Monday, October 23, 2017

The Energy And Market Page (And A Little Bit Of Snarky Politics), T+275 -- October 23, 2017

HAL. Halliburton profit tops estimates on strong North America demand. Reuters even used the word "surged" -- a word we don't often see these days in the oil sector except when combined with production, such as "production surged." Data points:
  • revenue surges 91%
  • revenue from North America at $3.16 billion
  • total revenue rose 42% to $5.44 billion
  • profit: 42 cents a share vs 1 cent per share a year earlier
  • profit: $365 million most recent quarter vs $6 million one year earlier
  • analysts forecast: 37 cents/share
Futures: green.

WTI: $52.13

$60 oil? Not until 2019, at the earliest -- CNBC. Can Saudi Arabia hold on that long? If Prince Alwaleed wants to save the Saudi Aramco IPO, the first thing he needs to do is get rid of the keffiyeh. In an interview this morning with an American "journalist," Prince Alwaleed, for some inexplicable reason wearing his keffiyeh, something he doesn't do when walking the streets of London. To most/many/some Americans, the keffiyeh simply reminds them that a) Saudi Arabia is still in the Middle Ages; and, b) it was Saudi-financed terrorists that brought down the towers on 9/11. I wonder if Saudi would have let the American journalist wear a kippah? Just saying.

Collision course: Canadian hydroelectricity vs off-shore wind farms. 
In boreal forests above the Gulf of St. Lawrence, Hydro-Quebec is building a series of dams that will generate enough electricity for more than one million homes. The $5.2 billion project on the Romaine River is part of a sweeping expansion the government-owned utility began in 2007, with the intention of selling power to the U.S. where nuclear reactors are closing.
It’s not clear Americans will buy. While New York and Massachusetts want to avoid fossil fuels when they replace the soon-to-be-shuttered Indian Point and Pilgrim nuclear plants, wind and solar developers are also jockeying for the job.
Merckel: world's #1 eco-vandal --
The [London] Guardan, September 19, 2017
... perhaps the most embarrassing is Germany’s shocking failure, despite investing hundreds of billions of euros, to decarbonise its electricity system. While greenhouse gas emissions in other European nations have fallen sharply, in Germany they have plateaued.
The reason is, once more, Merkel’s surrender to industrial lobbyists.
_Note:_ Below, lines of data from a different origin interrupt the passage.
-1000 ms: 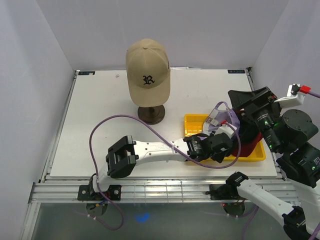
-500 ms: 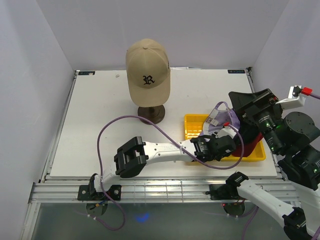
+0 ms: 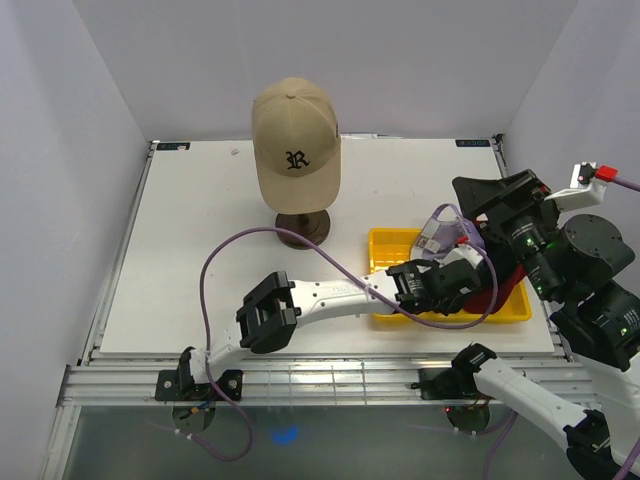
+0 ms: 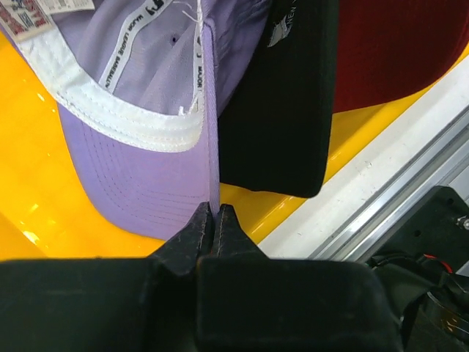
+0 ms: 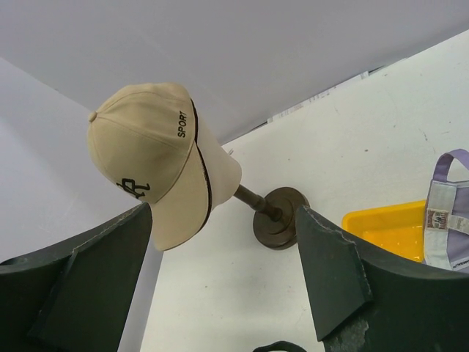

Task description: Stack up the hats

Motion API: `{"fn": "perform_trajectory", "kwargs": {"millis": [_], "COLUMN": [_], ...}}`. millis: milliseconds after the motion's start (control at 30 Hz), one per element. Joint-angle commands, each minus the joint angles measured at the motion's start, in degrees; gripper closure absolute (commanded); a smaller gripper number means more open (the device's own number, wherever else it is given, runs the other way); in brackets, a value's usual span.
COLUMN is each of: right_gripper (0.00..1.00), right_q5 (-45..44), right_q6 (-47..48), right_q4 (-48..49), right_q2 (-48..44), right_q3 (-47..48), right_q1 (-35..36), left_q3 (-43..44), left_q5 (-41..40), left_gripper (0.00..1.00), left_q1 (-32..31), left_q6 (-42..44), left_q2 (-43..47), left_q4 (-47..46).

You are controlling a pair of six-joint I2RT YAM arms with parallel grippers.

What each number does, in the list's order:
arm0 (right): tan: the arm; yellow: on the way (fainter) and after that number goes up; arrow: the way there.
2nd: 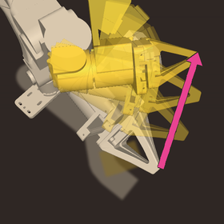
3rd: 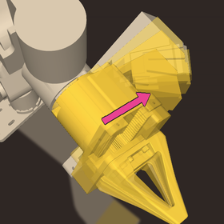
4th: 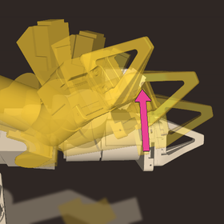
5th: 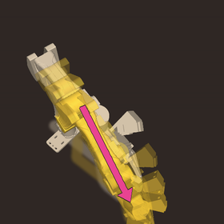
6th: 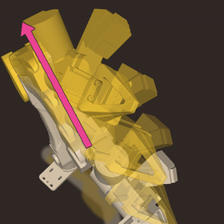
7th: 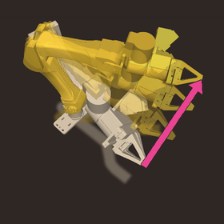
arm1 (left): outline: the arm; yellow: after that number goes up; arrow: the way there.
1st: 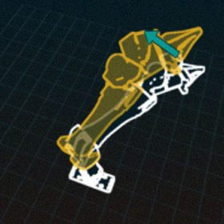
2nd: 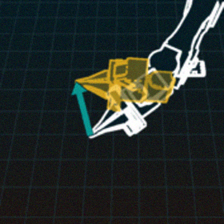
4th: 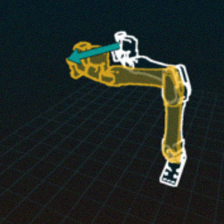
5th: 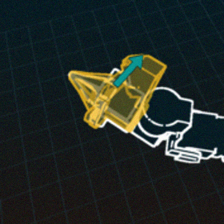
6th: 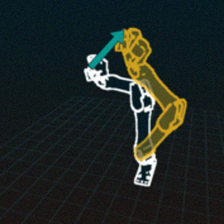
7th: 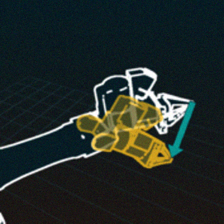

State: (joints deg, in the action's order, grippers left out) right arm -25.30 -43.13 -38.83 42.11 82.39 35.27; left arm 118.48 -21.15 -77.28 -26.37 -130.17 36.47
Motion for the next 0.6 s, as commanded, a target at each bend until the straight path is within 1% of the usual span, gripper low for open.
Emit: {"fn": "perform_trajectory", "kwargs": {"millis": [0, 67, 133, 200, 233, 333, 400, 567], "right_gripper": [0.16, 0.16, 0.16, 0.16, 0.16, 0.16, 0.16, 0.16], "right_q5": [0.0, 0.3, 0.8, 1.0, 1.5, 2.4, 3.0, 6.0], "right_q6": [0.9, 0.9, 0.8, 0.8, 0.8, 0.6, 0.5, -1.1], "right_q4": [4.0, 4.6, 5.2, 6.0, 6.3, 8.0, 8.9, 12.0], "right_q2": [0.3, 0.5, 0.6, 0.8, 0.8, 1.2, 1.7, 3.9], "right_q3": [2.2, 2.4, 3.3, 4.0, 4.3, 5.6, 6.2, 7.7], "right_q1": [-0.1, -0.1, -0.1, -0.1, -0.1, -0.1, 0.0, -0.1], "left_q3": [1.0, 0.6, -0.4, -2.2, -4.6, -8.8, -9.9, -11.7], "left_q5": [5.6, 8.1, 13.4, 17.1, 20.1, 25.7, 27.5, 30.1], "left_gripper": [1.0, 1.0, 1.0, 1.0, 1.0, 1.0, 1.0, 1.0], "left_q1": [1.9, 2.8, 4.8, 7.2, 8.0, 11.0, 12.7, 15.7], "left_q6": [-1.9, -3.6, -5.4, -8.9, -10.2, -14.7, -17.0, -21.8], "left_q2": [3.2, 5.0, 8.5, 11.5, 14.7, 20.2, 22.2, 27.5], "left_q4": [2.7, 2.2, 0.5, -3.2, -4.6, -9.5, -12.3, -16.0]}}
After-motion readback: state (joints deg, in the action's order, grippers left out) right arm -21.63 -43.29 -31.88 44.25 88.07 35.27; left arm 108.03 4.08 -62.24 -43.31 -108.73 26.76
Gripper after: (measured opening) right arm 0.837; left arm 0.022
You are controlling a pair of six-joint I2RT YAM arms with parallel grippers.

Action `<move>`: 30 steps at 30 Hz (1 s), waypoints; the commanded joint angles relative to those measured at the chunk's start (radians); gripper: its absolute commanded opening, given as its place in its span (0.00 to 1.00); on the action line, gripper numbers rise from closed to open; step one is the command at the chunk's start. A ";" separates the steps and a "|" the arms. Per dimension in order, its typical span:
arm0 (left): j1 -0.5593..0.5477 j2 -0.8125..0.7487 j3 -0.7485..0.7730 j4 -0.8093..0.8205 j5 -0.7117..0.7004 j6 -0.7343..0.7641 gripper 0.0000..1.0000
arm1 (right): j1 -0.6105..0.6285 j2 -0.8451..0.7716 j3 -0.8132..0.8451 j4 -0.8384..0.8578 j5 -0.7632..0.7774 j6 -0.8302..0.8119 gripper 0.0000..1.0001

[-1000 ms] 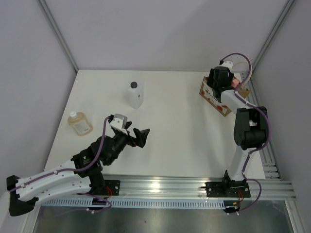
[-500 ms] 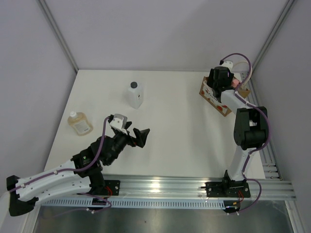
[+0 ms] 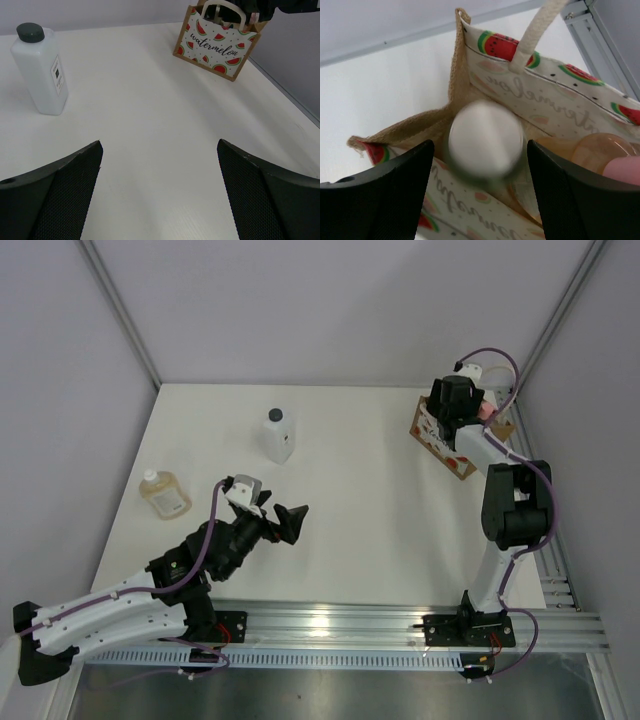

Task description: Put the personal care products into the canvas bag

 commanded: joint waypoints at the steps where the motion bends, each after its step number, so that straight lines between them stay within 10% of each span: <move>1: 0.004 -0.006 0.036 0.006 0.015 0.001 0.99 | 0.009 -0.068 0.033 0.080 0.018 0.013 0.79; 23: 0.004 0.011 0.039 0.006 0.007 0.004 0.99 | 0.000 -0.388 0.121 -0.084 -0.315 0.001 0.79; 30: 0.004 -0.001 0.027 0.012 -0.031 0.002 0.99 | 0.244 -0.407 0.076 -0.098 -0.536 -0.050 0.83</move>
Her office has repeatedly blocked the environment ministry’s efforts to set a deadline for an end to coal power. Coal, especially lignite, which vies with Canadian tar sands for the title of the world’s dirtiest fuel, still supplies 40% of Germany’s electricity. Because Merkel refuses to restrict its use, the peculiar impact of Germany’s Energiewende programme has been to cut the price of electricity, stimulating a switch from natural gas to lignite, which is cheaper. (In Germany they call this the Energiewende paradox). But Merkel doesn’t seem to care. She has announced that “coal will remain a pillar of German energy supply for a prolonged time span”.
National Review, September 24, 2017
Merkel’s energy policy was based upon a combination of nuclear power and “renewables” in order to close down power stations dependent on fossil fuels, and help Germany lead the European Union and the world toward a carbon-free future.
She had been a strong defender of nuclear energy against SPD chancellor Gerhard Schröder’s attempts to phase it out. Within a few weeks of the Japanese nuclear disaster at Fukushima, though, she panicked, reversed herself, and closed down Germany’s entire nuclear program.
Her Energiewende since then has led to a massive increase in power bills for consumers and industry, the movement abroad of German companies heavily reliant on energy, and, more recently, a phasing out of the phasing out of coal-fired power stations. Merkel and the nuclear companies are still haggling over how much the German government will pay for the estimated €23 billion cost of shutting down their plants. Meanwhile, no one believes that Germany and Europe will meet their official goal of reducing carbon emissions 80-95 percent from their 1990 levels by the year 2050.
InvesterVillage, October 22, 2017: most countries ignoring Paris accord
According to the analyst, popular opinion against German Chancellor Angela Merkel’s “Energiewende” (energy transition) policies, which had doubled electricity prices, played no small part in Merkel’s terrible showing in last month’s national elections.
Costs of the ill-fated Energiewende now total some €650 billion, a bill that weighs heavily on the shoulders of German taxpayers.
Late last year, to their national embarrassment, the Germans had to be bailed out of a small energy crisis by Poland when the wind failed to blow for several days and a thick fog surrounded many parts of Germany, driving the output from renewables to just 4 percent of total demand. It was coal-fueled Poland that had to rescue Germany from its self-induced energy crisis.
“Merkel may now be unable to form a government without the support of the libertarian Free Democratic Party, which demands an end to renewables subsidies,” Solomon notes.